Stored items:
··········

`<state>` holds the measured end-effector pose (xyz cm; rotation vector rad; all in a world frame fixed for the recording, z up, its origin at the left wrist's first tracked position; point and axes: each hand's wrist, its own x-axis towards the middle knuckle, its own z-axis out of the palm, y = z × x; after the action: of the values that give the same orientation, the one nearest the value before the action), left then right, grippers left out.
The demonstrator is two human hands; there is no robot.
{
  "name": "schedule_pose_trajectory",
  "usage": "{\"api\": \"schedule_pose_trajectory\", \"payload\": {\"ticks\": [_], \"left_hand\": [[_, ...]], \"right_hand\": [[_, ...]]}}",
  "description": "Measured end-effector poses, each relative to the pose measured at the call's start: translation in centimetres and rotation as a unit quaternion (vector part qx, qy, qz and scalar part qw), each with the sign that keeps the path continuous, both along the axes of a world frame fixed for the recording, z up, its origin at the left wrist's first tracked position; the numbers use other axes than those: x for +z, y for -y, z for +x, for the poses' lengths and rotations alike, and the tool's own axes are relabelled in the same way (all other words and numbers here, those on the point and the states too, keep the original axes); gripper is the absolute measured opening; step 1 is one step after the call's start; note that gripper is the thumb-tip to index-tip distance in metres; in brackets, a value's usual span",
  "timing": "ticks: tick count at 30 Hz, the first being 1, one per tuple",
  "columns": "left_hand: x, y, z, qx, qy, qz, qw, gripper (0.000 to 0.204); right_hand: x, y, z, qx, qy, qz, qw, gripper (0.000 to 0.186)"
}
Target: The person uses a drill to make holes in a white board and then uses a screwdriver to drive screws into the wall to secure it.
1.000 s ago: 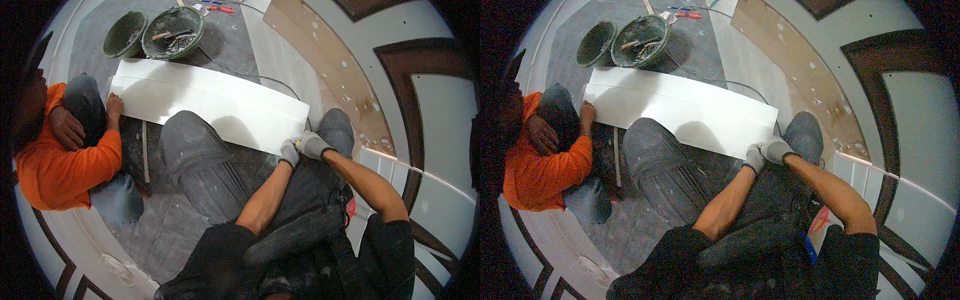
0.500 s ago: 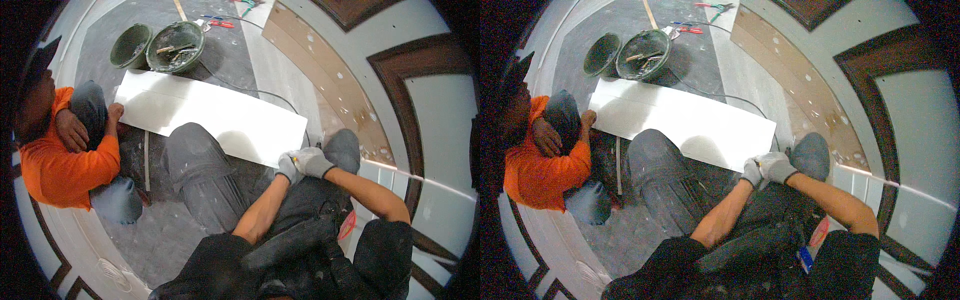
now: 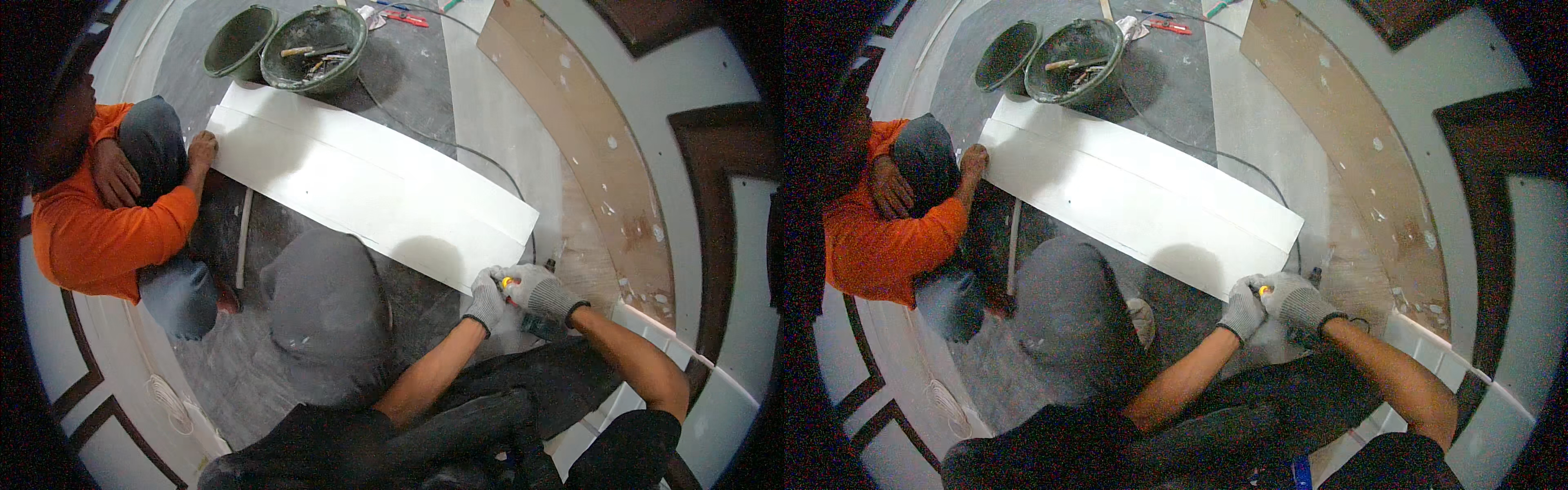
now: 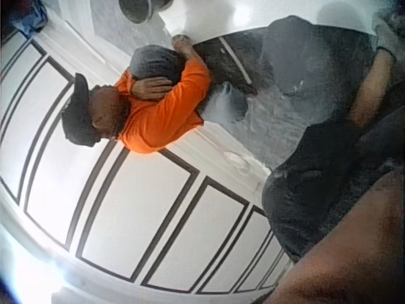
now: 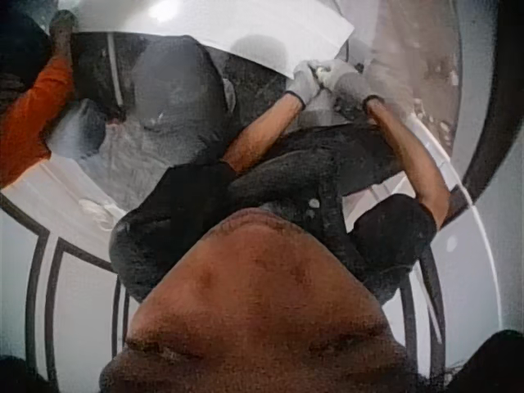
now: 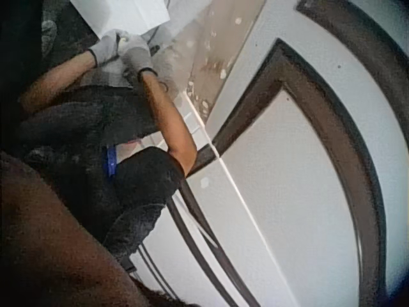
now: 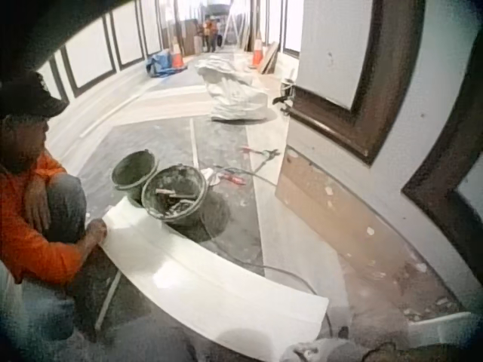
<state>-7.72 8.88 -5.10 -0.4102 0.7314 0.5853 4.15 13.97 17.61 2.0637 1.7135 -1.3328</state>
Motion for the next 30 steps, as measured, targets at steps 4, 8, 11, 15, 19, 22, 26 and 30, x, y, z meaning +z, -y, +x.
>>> {"api": "schedule_pose_trajectory", "payload": {"ticks": [4, 8, 11, 15, 19, 22, 26, 30], "left_hand": [[7.5, -0.3, 3.4, -0.054, -0.063, -0.066, 0.994, 0.026], [7.9, 0.6, 4.1, -0.047, -0.019, -0.036, 0.998, 0.027], [-1.6, 0.2, -0.5, -0.122, -0.409, 0.666, 0.612, 0.029], [3.9, 1.2, 4.1, -0.09, -0.094, 0.14, 0.982, 0.028], [1.9, 0.7, 1.4, -0.126, -0.075, 0.183, 0.972, 0.034], [3.1, 2.1, 1.1, -0.159, -0.106, 0.299, 0.935, 0.031], [-0.2, 1.2, -0.1, 0.033, 0.142, 0.115, 0.983, 0.018], [4.0, 2.6, 1.5, -0.196, -0.172, 0.411, 0.873, 0.021]], "right_hand": [[0.7, 0.8, 1.0, 0.085, 0.043, -0.002, 0.995, 0.035], [1.5, 1.1, 0.1, 0.15, 0.116, -0.032, 0.981, 0.029], [3.0, -2.9, -4.5, 0.232, 0.144, 0.034, 0.962, 0.026], [1.1, 2.2, -0.7, 0.146, 0.141, 0.056, 0.978, 0.028], [2.2, 1.7, -1.0, -0.098, 0.0, 0.083, 0.992, 0.033], [2.4, 2.5, -0.1, -0.298, -0.075, -0.084, 0.948, 0.04], [1.3, 2.3, -1.1, -0.27, -0.09, -0.126, 0.95, 0.041], [-0.7, 4.8, 1.1, -0.09, 0.086, -0.031, 0.992, 0.033]]}}
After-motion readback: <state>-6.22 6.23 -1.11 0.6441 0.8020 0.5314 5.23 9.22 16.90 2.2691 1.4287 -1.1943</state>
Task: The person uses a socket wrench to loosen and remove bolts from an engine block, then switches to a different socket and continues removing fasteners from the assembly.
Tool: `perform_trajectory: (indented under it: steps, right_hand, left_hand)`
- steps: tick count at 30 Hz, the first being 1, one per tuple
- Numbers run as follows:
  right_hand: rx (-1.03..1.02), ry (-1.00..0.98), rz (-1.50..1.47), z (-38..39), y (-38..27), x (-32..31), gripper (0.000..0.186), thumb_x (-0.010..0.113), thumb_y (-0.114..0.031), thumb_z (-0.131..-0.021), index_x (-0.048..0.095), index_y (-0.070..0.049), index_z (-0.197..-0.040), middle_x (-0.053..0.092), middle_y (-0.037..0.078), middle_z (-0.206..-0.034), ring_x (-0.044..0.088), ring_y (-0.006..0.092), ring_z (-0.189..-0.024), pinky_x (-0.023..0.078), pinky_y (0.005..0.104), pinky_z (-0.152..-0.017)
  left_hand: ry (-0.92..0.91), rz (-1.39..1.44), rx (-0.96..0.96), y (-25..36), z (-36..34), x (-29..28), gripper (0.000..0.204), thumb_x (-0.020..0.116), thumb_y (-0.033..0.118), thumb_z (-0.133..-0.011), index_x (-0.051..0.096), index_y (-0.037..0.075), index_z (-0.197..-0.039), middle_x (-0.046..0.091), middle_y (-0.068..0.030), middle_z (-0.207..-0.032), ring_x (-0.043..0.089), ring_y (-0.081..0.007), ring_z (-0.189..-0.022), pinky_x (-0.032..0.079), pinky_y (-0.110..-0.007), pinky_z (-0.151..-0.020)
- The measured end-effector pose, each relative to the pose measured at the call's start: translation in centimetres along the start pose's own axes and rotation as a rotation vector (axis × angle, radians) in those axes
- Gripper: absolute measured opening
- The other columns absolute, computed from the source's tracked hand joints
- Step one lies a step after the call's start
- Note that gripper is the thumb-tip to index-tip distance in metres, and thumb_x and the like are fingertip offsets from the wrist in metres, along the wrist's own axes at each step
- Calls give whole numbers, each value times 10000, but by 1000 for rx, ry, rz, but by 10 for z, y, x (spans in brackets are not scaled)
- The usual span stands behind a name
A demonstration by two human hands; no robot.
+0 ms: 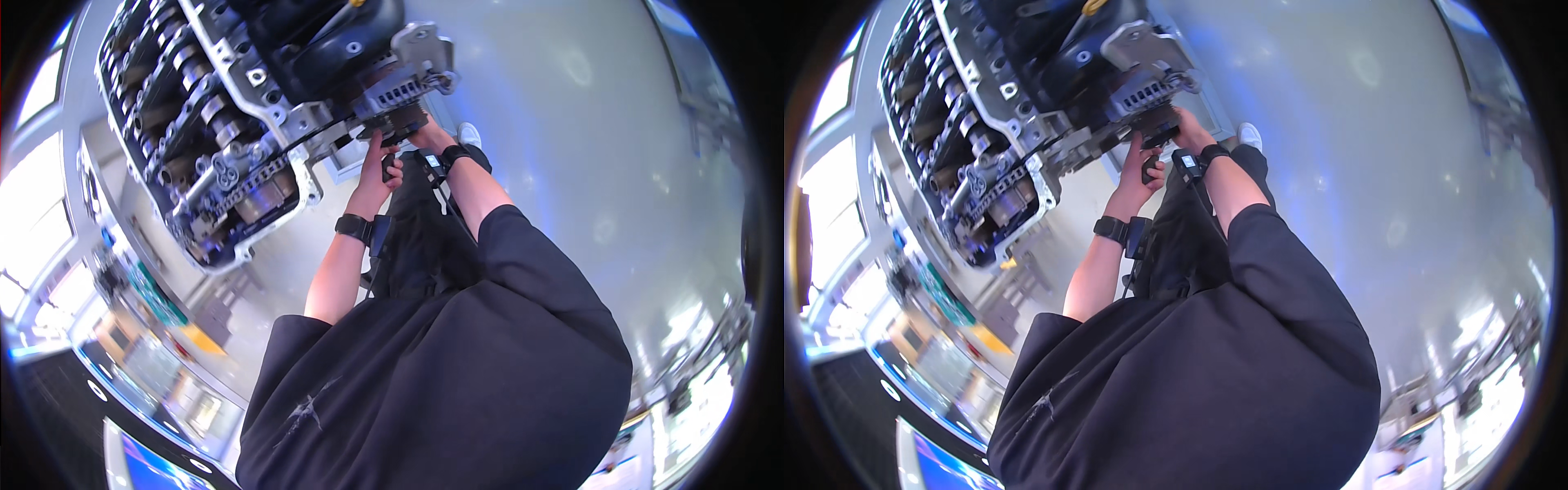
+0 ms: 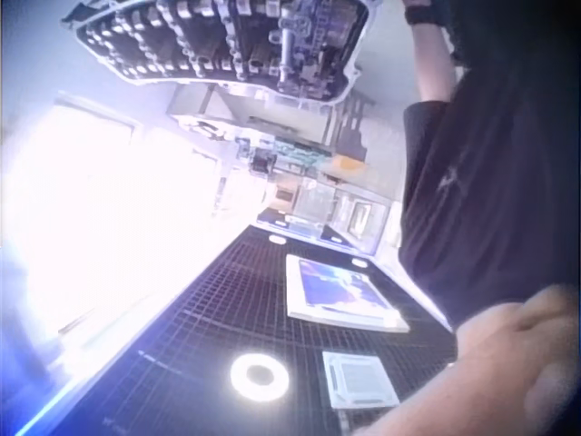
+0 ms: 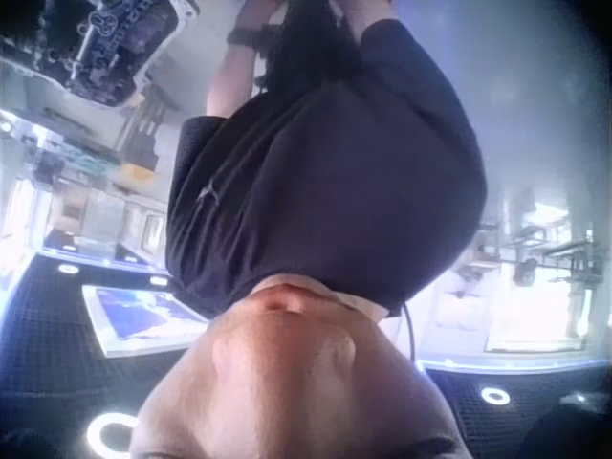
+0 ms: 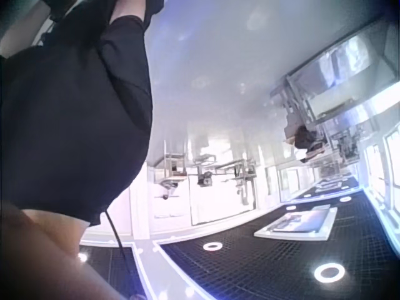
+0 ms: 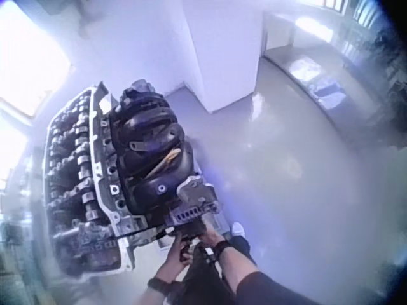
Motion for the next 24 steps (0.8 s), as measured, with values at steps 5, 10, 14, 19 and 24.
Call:
perform_trajectory:
  steps: [5,10,14,19,24]
  right_hand:
    - [-166,-155,389,-24,-27,-44,312,414,-217,-895,537,-31,-1113,597,122,-1107,535,244,-1061,384,370,-958]
    - [-499,-494,1473,-1,-47,-25,264,509,-103,-823,563,-26,-1070,634,119,-1014,579,230,-998,430,346,-880]
    - [-450,-519,1891,34,-53,34,316,566,-102,-772,554,-40,-1082,616,119,-1019,565,246,-1002,418,391,-880]
    - [-208,-434,1521,34,-63,12,487,485,-300,-811,431,-52,-1226,475,142,-1214,429,324,-1148,303,495,-969]
    - [243,-44,227,13,-49,-9,686,403,-499,-850,308,-63,-1371,334,165,-1409,293,401,-1294,187,600,-1059]
  left_hand:
    - [-2,-130,134,-26,8,8,495,530,557,-863,493,100,-1048,459,0,-662,351,-20,-444,245,-171,-377]
    - [202,-247,277,-70,11,-30,288,564,338,-896,518,80,-1014,462,7,-659,349,-24,-447,253,-189,-376]
    - [345,-554,313,-99,15,-72,194,532,215,-854,584,29,-870,537,-39,-652,474,-128,-462,352,-280,-403]
    - [564,-1041,617,-114,40,-80,226,501,173,-830,549,-9,-956,603,-238,-820,590,-419,-725,466,-458,-689]
    - [255,-284,251,-129,22,-121,174,568,86,-820,487,12,-955,567,-113,-695,548,-200,-535,440,-340,-460]
Point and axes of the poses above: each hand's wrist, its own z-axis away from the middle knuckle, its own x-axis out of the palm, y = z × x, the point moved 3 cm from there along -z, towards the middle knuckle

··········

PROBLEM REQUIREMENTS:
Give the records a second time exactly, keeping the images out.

EXERCISE RESPONSE:
`<state>` holds the measured end-effector pose (xyz cm; rotation vector rad; all in a world frame fixed for the recording, z up, its origin at the left wrist's first tracked position; point and axes: each hand's wrist, its own x-axis towards the middle knuckle, its own z-axis out of the palm, y = z × x; after the action: of the values that give the same orientation, the one nearest the value before the action), left then right, grippers left out.
The demonstrator is two human hands; there is no robot.
{
  "name": "schedule_pose_trajectory",
  "usage": "{\"api\": \"schedule_pose_trajectory\", \"payload\": {\"ticks\": [_], \"left_hand\": [[_, ...]], \"right_hand\": [[_, ...]]}}",
  "description": "Measured end-effector poses, each relative to the pose measured at the call's start: translation in centimetres and rotation as a unit quaternion (vector part qx, qy, qz and scalar part qw), each with the sign that keeps the path continuous, both along the axes of a world frame fixed for the recording, z up, its origin at the left wrist's first tracked position; the numbers use other axes than those: x for +z, y for -y, z for +x, for the poses' lengths and rotations alike, and the tool's own axes are relabelled in the same way (all other words and numbers here, those on the point and the states too, keep the original axes); gripper is the absolute measured opening; step 1 is one step after the call's start; note that gripper is the thumb-tip to index-tip distance in metres; in brackets, a value's usual span",
  "timing": "ticks: tick count at 30 Hz, the first being 1, one per tuple",
  "columns": "left_hand: x, y, z, qx, qy, qz, qw, gripper (0.000 to 0.204); right_hand: x, y, z, qx, qy, qz, qw, gripper (0.000 to 0.186)"
}
Target: The person uses a drill to make holes in a white board and then uses a screwdriver to drive screws into the wall to secure it.
1.000 s ago: 
0.500 s ago: 
now: 
now: 
now: 
now: 
now: 
<state>-7.72 8.88 -5.10 -0.4102 0.7314 0.5853 4.15 13.97 17.61 2.0637 1.7135 -1.3328</state>
Motion for the next 30 steps, as measured, targets at steps 4, 8, 11, 15, 19, 22, 26 and 30, x, y, z meaning +z, -y, +x.
>>> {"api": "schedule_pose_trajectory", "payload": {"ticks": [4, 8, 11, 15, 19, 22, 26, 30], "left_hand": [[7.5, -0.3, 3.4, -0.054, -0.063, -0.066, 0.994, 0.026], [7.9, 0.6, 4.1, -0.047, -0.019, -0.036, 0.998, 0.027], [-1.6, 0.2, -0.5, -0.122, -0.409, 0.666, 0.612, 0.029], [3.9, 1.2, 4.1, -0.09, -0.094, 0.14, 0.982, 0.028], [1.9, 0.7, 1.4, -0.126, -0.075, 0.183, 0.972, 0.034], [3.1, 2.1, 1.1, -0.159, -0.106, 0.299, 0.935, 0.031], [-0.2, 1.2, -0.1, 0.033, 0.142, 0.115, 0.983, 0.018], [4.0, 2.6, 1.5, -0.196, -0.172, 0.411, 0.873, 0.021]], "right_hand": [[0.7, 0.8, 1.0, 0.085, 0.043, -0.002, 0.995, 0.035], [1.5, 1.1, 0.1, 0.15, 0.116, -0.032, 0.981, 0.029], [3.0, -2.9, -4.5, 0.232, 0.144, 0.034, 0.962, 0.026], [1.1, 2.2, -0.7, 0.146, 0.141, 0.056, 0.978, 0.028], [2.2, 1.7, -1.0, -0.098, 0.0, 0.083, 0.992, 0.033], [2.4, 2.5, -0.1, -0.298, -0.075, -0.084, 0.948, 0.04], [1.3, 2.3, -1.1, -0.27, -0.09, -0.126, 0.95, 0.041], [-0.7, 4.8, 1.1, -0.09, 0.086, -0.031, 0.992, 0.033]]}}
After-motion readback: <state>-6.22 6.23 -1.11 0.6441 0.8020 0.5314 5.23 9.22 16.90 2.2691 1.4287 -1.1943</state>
Task: The person uses a socket wrench to loosen and remove bolts from an engine block, then switches to a different socket and continues removing fasteners from the assembly.
Tool: `perform_trajectory: (indented under it: steps, right_hand, left_hand)`
- steps: tick count at 30 Hz, the first being 1, one per tuple
- Numbers run as follows:
  right_hand: rx (-1.03..1.02), ry (-1.00..0.98), rz (-1.50..1.47), z (-38..39), y (-38..27), x (-32..31), gripper (0.000..0.186), thumb_x (-0.010..0.113), thumb_y (-0.114..0.031), thumb_z (-0.131..-0.021), index_x (-0.048..0.095), index_y (-0.070..0.049), index_z (-0.197..-0.040), middle_x (-0.053..0.092), middle_y (-0.037..0.078), middle_z (-0.206..-0.034), ring_x (-0.044..0.088), ring_y (-0.006..0.092), ring_z (-0.189..-0.024), pinky_x (-0.023..0.078), pinky_y (0.005..0.104), pinky_z (-0.152..-0.017)
  left_hand: ry (-0.92..0.91), rz (-1.39..1.44), rx (-0.96..0.96), y (-25..36), z (-36..34), x (-29..28), gripper (0.000..0.204), thumb_x (-0.020..0.116), thumb_y (-0.033..0.118), thumb_z (-0.133..-0.011), index_x (-0.051..0.096), index_y (-0.037..0.075), index_z (-0.197..-0.039), middle_x (-0.046..0.091), middle_y (-0.068..0.030), middle_z (-0.207..-0.032), ring_x (-0.043..0.089), ring_y (-0.081..0.007), ring_z (-0.189..-0.022), pinky_x (-0.032..0.079), pinky_y (-0.110..-0.007), pinky_z (-0.151..-0.020)
- The measured end-effector pose, each relative to the pose measured at the call's start: translation in centimetres along the start pose's own axes and rotation as a rotation vector (axis × angle, radians) in those axes
- Gripper: absolute measured opening
- The other columns absolute, computed from the source's tracked hand joints
- Step one lies a step after the call's start
- Note that gripper is the thumb-tip to index-tip distance in metres, and thumb_x and the like are fingertip offsets from the wrist in metres, along the wrist's own axes at each step
- Calls give whole numbers, each value times 10000, but by 1000 for rx, ry, rz, but by 10 for z, y, x (spans in brackets are not scaled)
- The usual span stands behind a name
A demonstration by two human hands; no robot.
+0 ms: 
+0 ms: 
+0 ms: 
+0 ms: 
+0 ms: 
Motion for the next 24 steps (0.8 s), as measured, with values at steps 5, 10, 14, 19 and 24.
Call:
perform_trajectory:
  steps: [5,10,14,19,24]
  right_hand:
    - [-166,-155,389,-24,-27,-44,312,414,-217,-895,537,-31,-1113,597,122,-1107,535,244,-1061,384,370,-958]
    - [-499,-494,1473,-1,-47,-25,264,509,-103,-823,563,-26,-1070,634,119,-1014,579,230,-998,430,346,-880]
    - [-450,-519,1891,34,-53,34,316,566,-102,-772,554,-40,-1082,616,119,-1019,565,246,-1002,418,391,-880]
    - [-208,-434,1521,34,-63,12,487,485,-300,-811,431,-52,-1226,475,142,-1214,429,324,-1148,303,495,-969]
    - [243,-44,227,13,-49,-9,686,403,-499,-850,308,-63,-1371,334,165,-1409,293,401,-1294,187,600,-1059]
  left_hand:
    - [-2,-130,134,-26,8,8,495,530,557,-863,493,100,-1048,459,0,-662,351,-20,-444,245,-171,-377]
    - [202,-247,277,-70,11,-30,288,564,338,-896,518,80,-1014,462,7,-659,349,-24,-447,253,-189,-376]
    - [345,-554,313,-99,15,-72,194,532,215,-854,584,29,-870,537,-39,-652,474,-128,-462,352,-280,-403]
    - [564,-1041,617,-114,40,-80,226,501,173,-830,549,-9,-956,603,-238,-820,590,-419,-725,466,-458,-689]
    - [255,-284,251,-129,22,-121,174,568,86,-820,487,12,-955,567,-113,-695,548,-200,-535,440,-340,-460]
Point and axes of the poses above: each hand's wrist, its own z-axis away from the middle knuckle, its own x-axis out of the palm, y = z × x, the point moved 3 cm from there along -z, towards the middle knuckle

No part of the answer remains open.